Anyone who has ever taken a road trip knows this question: are we there yet? Usually said in as whiny a tone as possible.
And yet, it is a question we really are asking ourselves right now: when will this be over? (Or as SpaceBalls would say, “When will then be now?”)
Though it may be soon, it is not going to be nearly as soon as many of us would like.
Major challenges still face us, our communities, our leaders. What is more, though science is working as fast as it can, there is still so much we do not know about this virus.
What we learn from scripture is that God almost always refuses to give us an expiration date for struggles. Even Christ said not to focus on the date of his return.

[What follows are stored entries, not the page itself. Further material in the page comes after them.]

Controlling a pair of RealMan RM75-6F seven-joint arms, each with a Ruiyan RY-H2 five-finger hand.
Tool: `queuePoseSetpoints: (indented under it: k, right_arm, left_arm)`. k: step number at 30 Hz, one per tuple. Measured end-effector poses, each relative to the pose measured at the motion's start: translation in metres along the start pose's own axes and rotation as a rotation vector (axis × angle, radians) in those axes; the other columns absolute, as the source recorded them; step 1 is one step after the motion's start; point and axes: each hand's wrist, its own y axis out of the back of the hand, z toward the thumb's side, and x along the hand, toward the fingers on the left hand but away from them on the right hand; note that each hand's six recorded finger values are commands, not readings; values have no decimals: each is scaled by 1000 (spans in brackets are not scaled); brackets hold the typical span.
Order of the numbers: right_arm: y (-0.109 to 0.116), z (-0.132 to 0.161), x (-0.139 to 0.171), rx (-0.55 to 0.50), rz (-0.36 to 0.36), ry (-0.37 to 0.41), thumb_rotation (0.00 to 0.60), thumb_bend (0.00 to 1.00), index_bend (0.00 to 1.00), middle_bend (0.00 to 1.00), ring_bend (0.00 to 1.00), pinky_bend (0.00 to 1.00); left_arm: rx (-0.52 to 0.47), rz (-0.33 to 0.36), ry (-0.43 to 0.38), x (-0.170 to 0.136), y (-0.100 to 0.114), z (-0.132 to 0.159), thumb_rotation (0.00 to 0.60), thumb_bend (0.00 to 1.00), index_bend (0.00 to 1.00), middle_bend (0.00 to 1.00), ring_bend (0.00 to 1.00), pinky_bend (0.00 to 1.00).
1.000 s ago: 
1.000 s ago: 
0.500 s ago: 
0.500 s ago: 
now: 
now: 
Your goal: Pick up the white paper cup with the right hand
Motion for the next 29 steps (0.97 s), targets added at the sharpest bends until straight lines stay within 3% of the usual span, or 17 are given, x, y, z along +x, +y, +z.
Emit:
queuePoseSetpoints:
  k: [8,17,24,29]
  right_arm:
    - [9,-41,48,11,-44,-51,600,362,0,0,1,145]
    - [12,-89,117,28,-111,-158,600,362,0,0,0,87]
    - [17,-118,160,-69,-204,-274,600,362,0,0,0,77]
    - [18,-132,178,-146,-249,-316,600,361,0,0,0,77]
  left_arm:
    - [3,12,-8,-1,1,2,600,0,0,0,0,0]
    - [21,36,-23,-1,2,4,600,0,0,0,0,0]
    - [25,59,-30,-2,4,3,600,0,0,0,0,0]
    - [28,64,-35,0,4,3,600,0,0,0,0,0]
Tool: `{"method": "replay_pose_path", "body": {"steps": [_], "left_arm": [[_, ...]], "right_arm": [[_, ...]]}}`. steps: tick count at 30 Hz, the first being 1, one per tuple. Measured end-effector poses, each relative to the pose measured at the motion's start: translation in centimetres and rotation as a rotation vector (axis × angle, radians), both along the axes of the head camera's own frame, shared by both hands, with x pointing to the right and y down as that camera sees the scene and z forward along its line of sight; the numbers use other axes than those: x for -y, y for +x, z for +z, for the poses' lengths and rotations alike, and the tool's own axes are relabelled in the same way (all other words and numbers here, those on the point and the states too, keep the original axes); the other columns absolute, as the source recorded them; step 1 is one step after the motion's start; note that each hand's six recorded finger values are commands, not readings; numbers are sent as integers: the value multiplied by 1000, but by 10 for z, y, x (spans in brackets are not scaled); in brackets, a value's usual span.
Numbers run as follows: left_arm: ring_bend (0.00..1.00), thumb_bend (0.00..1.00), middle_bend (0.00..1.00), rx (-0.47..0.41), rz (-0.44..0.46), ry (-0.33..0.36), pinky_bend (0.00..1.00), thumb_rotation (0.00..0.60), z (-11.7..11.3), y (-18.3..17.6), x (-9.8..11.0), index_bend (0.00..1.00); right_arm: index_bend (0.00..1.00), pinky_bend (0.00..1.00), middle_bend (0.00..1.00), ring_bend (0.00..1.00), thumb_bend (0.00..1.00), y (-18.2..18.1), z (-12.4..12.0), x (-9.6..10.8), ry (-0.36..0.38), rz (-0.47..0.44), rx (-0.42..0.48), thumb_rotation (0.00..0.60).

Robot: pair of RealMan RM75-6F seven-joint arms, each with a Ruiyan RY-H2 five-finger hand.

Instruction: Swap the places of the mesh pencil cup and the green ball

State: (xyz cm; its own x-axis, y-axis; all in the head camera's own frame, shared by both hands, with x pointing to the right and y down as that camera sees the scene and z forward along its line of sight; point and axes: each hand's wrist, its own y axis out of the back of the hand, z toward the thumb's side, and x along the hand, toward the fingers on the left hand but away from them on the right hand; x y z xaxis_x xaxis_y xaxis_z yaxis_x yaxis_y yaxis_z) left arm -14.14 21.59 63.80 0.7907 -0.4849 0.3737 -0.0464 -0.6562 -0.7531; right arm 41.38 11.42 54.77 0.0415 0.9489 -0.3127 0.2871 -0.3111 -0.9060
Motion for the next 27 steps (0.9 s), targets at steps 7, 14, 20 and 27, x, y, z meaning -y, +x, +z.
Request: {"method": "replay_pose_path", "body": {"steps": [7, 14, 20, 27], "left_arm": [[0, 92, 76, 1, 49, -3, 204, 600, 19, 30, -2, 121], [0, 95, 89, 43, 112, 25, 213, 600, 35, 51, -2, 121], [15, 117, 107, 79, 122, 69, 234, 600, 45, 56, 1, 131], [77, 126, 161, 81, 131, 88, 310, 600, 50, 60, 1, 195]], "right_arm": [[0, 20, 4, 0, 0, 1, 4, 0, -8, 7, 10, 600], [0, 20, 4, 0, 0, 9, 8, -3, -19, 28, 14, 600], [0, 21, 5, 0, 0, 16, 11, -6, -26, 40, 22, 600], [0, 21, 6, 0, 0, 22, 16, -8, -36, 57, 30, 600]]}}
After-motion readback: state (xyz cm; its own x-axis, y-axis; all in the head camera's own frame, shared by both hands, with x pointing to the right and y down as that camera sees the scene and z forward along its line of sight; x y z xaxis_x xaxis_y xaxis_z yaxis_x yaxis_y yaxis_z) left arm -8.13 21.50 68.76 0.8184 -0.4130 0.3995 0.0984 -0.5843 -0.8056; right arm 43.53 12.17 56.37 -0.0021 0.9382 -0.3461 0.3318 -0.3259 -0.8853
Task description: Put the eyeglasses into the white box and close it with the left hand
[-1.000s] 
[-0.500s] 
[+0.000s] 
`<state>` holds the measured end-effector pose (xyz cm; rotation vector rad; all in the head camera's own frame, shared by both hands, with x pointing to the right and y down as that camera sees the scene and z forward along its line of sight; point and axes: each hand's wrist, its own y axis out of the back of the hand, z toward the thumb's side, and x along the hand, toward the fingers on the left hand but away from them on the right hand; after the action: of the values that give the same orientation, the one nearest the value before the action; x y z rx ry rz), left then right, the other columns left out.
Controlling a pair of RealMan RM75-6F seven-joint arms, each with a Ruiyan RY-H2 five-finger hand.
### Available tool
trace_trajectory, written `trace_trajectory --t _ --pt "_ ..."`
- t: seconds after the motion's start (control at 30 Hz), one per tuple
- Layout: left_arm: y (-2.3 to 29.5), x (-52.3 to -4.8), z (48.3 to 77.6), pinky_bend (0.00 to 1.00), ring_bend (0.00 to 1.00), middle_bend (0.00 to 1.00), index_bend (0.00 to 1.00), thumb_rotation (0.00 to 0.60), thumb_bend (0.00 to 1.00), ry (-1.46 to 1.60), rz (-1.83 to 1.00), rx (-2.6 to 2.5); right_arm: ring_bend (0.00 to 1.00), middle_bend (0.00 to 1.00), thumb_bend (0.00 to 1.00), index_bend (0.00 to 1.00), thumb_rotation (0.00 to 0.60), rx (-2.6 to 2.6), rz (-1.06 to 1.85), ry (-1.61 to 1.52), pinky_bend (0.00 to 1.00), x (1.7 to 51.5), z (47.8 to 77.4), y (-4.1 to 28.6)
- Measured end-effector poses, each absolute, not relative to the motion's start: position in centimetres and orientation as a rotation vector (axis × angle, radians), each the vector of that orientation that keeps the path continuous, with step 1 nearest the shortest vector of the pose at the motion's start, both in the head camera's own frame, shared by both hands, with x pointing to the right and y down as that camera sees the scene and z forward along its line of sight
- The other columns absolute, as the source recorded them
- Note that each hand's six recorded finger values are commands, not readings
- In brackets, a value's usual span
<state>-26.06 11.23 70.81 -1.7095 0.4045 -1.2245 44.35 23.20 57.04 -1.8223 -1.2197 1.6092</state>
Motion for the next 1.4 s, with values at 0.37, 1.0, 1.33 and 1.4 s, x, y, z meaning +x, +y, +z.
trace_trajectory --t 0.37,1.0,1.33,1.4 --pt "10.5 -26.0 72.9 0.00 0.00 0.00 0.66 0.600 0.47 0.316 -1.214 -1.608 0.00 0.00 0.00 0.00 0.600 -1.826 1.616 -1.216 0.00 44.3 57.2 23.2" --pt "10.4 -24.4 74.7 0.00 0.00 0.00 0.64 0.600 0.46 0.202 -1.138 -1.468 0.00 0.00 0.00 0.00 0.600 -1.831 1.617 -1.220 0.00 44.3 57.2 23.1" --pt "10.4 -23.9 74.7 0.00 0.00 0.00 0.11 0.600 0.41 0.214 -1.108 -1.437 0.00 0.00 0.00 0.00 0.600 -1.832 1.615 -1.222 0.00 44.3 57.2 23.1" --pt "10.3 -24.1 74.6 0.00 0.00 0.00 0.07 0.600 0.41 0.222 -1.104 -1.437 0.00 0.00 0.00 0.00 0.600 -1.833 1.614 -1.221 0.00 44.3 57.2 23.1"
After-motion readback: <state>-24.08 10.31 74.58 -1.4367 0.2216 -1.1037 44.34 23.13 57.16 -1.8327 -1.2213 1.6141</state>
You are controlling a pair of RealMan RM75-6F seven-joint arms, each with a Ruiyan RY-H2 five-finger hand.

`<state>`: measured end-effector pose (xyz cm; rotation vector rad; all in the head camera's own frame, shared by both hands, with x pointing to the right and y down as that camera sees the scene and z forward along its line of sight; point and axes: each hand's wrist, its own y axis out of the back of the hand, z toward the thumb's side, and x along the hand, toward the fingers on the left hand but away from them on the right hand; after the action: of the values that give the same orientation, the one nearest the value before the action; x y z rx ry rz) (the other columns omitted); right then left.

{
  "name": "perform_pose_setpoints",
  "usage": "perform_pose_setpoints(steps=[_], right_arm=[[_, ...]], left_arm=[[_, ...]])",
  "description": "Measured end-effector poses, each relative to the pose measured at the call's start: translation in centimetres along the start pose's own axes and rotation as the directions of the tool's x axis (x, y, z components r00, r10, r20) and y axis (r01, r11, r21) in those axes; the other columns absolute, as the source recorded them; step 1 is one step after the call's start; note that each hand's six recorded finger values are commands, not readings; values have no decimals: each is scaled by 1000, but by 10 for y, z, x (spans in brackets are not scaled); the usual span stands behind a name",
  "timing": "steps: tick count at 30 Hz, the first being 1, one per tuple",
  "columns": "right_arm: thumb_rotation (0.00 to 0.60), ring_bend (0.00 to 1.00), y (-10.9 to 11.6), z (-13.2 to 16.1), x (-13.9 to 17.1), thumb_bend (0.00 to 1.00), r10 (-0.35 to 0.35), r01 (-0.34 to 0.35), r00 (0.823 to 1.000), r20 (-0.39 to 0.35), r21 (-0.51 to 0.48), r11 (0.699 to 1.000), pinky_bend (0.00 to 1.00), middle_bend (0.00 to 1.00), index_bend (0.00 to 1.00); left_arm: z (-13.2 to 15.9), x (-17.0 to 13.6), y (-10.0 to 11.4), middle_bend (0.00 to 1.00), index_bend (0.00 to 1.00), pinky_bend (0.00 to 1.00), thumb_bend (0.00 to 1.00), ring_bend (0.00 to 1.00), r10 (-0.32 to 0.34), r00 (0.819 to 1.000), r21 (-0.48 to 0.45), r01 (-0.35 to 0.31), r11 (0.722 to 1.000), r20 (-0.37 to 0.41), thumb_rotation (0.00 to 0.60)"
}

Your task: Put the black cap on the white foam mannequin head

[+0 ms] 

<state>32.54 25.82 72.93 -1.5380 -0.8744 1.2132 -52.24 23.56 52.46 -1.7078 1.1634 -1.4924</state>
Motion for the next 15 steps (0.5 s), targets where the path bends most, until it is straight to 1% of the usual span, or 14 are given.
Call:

We also learn that children of God are loath to wait. They love grumbling. They whine and bicker and chide every chance they get. They blame everyone they can, regardless of guilt. Even when God provides what they need, it barely touches their mood.
People react when their world is turned upside down. It is stressful. It is trying. It throws us for a loop – or at times like now, for a loop-de-loop-de-loop.
But God never taught us to just sit still when life gets difficult. Even if we are intentionally keeping physical distance from others to save lives, that does not mean we should sit on our hands while we wait.
There are a myriad of things you can do – everything from hobbies to languages to enjoying the beauty of God’s creation. And beyond that, there are countless things you can do to serve God while we wait for our destination.
Help your neighbors. Ensure your friends and family can get their groceries and meds. Talk to local business owners and buy gift certificates for later. Use sidewalk chalk to spread a message of hope. Learn how to use technology and FaceTime or Zoom to make sure people know they are not alone. Send kind notes to long-lost friends. Buy gift cards to a coffee company or a spa for the healthcare workers in your life. Do the same for people serving on all the other “front-lines” of this pandemic – truck drivers, farmers, grocery workers, trade-craft workers, first responders, and everyone else who is keeping this place running right now. And this is not an exhaustive list.
If you feel ready to grumble, give yourself a minute and then get off your tuchus and do something with your time. Help someone out. Because we’re not there yet and we’ve already pulled this car over.
And always remember this: God is still here. Miracles still happen. And you will receive all the strength you need to get through this.